Retype word for word the first line of the listing and each line after it up to the line with "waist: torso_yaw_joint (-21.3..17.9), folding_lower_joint", with the pictures taken out.

RAW DATA:
----

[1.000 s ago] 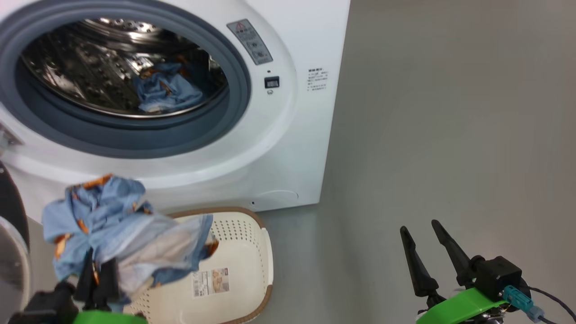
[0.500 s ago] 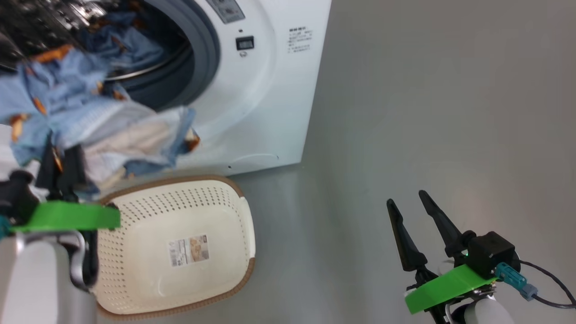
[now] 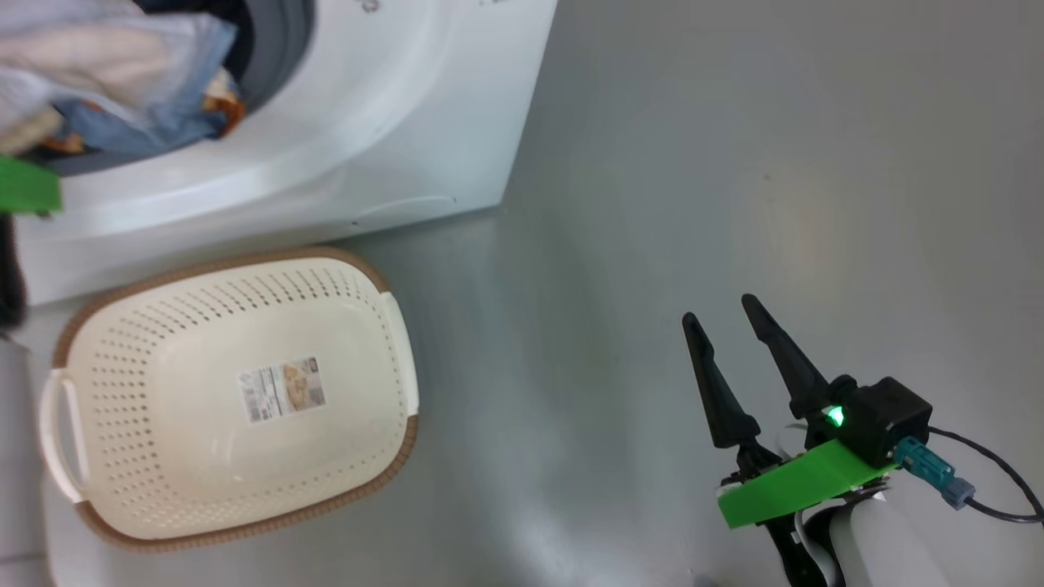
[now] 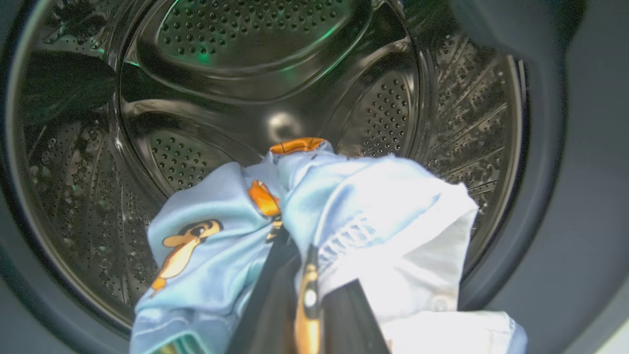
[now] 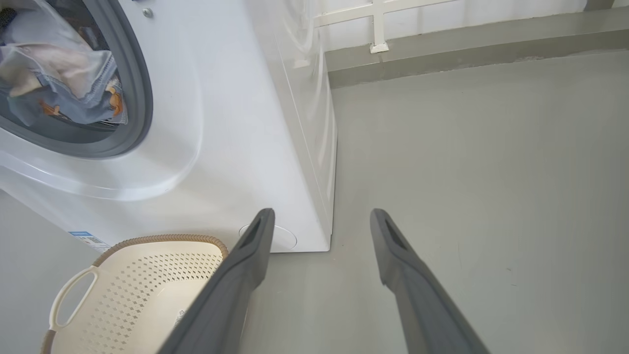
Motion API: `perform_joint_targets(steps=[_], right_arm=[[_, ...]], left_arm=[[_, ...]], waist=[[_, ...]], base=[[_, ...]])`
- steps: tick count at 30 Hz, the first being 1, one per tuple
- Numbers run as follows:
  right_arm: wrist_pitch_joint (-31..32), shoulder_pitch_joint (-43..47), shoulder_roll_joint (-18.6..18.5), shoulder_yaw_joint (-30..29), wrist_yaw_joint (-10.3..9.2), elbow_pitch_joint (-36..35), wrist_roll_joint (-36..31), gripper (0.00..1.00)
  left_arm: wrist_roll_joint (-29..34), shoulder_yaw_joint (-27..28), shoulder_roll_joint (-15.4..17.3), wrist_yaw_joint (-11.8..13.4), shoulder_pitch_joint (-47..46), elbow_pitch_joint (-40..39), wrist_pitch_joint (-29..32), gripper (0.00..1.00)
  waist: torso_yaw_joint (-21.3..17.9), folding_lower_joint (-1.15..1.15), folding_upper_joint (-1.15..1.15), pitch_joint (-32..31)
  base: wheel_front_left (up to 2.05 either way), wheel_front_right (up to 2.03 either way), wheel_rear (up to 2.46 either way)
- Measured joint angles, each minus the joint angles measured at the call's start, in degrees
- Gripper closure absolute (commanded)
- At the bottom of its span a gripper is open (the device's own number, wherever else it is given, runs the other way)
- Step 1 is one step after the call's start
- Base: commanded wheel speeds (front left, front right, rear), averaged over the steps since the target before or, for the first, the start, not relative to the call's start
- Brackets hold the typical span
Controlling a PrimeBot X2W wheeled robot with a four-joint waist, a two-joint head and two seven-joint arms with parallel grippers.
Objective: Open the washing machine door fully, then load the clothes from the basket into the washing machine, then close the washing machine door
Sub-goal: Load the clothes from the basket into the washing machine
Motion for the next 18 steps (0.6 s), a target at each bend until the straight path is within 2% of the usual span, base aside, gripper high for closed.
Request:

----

SOLUTION TO THIS EXERCISE:
[1.000 s ago] 
[0.500 s ago] 
[now] 
[now] 
[now] 
Motion API: `perform_joint_targets(steps=[_], right_arm=[[_, ...]], left_arm=[[_, ...]], waist=[[_, ...]], base=[[_, ...]])`
- steps: tick count at 30 Hz, the first being 1, one per tuple
- Numbers run as follows:
  right_arm: wrist_pitch_joint (-31..32), shoulder_pitch_joint (-43..47), shoulder_roll_joint (-18.6..18.5), shoulder_yaw_joint (-30..29), wrist_yaw_joint (-10.3..9.2), elbow_pitch_joint (-36..35), wrist_roll_joint (-36..31), gripper (0.00..1.00)
  left_arm: wrist_roll_joint (-29..34), shoulder_yaw_joint (-27..28), shoulder_roll_joint (-15.4..17.3), wrist_yaw_joint (-11.8..13.4), shoulder_pitch_joint (-47..46), elbow_pitch_joint (-40..39), wrist_pitch_joint (-29..32), gripper (0.00..1.00)
  waist: torso_yaw_joint (-21.3..17.9), folding_lower_joint (-1.15..1.15), folding_upper_joint (-1.15..1.15), pitch_joint (-32..31)

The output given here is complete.